Title: Interactive and Explainable Machine Learning Methods With Humans

Date: June 12

Time: 1:00 PM (Eastern)

Location

- In Person at Klaus 2456 (Classroom Wing) or 

- Virtual at https://gatech.zoom.us/j/99019110918?pwd=Vi9EMUM4bDBZWnNCczRQamNNcmtUQT09

 

Andrew Silva

Computer Science Ph.D. Candidate

School of Interactive Computing

Georgia Institute of Technology

 

Committee:

Dr. Matthew Gombolay (Advisor) – School of Interactive Computing, Georgia Institute of Technology

Dr. Sonia Chernova – School of Interactive Computing, Georgia Institute of Technology

Dr. Mark Riedl – School of Interactive Computing, Georgia Institute of Technology

Dr. Diyi Yang – Computer Science Department, Stanford University

Dr. Barry Theobald – Machine Learning Research, Apple, Inc.

 

Abstract:

 

This dissertation introduces and evaluates new mechanisms for interactivity and explainability within machine learning, specifically targeting human-in-the-loop learning systems.

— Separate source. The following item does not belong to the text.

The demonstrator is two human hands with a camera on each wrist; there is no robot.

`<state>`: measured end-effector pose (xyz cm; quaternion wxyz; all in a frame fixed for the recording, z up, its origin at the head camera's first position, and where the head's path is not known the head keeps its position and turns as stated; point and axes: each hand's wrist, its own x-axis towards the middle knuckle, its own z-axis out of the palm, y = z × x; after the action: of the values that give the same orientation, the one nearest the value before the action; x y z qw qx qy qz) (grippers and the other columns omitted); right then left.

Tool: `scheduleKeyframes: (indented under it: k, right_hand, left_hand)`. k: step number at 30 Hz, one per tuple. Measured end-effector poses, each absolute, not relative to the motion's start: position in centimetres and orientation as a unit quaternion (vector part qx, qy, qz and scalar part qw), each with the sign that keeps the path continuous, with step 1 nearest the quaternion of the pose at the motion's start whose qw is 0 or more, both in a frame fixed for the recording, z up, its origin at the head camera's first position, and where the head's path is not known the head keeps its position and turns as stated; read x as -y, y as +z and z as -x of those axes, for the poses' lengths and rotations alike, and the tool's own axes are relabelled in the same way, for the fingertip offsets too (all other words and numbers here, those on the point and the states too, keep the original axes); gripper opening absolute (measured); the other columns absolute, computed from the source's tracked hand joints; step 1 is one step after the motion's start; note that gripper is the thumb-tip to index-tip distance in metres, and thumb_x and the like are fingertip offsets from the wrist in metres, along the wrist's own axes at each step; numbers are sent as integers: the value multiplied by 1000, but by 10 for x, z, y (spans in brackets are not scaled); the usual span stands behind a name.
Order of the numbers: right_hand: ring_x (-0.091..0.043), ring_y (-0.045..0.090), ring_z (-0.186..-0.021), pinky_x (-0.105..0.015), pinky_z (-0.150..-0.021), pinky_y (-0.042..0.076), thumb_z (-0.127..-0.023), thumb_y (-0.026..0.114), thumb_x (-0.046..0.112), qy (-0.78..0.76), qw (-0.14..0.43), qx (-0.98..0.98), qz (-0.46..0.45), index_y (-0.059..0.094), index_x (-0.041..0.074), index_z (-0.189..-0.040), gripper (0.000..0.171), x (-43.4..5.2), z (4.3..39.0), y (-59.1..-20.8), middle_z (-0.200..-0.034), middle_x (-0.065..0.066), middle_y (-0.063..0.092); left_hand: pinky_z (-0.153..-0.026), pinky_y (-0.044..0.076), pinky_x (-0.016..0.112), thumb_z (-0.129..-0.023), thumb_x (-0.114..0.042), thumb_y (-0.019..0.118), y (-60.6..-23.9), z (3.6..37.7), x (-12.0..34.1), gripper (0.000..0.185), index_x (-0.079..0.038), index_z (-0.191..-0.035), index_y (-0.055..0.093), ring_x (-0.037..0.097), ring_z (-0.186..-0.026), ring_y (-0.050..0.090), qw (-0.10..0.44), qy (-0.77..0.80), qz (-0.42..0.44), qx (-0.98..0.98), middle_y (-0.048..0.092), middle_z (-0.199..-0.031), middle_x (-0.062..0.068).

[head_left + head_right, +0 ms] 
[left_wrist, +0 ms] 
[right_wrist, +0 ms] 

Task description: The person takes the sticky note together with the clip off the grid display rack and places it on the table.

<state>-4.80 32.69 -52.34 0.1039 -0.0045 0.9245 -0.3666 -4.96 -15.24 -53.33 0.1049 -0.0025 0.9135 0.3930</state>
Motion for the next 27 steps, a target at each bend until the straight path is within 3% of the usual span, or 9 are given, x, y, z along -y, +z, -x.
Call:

The contributions of this dissertation aim to substantiate the thesis statement: Interactive and explainable machine learning yields improved experiences for human users of intelligent systems. 

 

The dissertation work will show that machine learning with human expertise offers improved performance in task success rates and reward, introducing a novel neural network architecture and an approach to goal-specification using language commands. I will then discuss how machine learning with explainability improves human perceptions of intelligent agents and enhances user compliance with agent suggestions, detailing technical contributions and a large-scale user study on perceptions of explainability mechanisms. Finally, I will overview my work in personalization for machine learning and the ways in which personalized machine learning enables improved performance for a large heterogeneous population of users. I offer both novel technical methods for interactivity and explainability within machine learning, as well as user studies to empirically validate my technical contributions. My dissertation will conclude with a presentation on recent work for personalizing explainability mechanisms to users in the task-oriented setting of guiding a simulated self-driving car in an unseen environment, navigating a tradeoff between participant-preference and task-performance.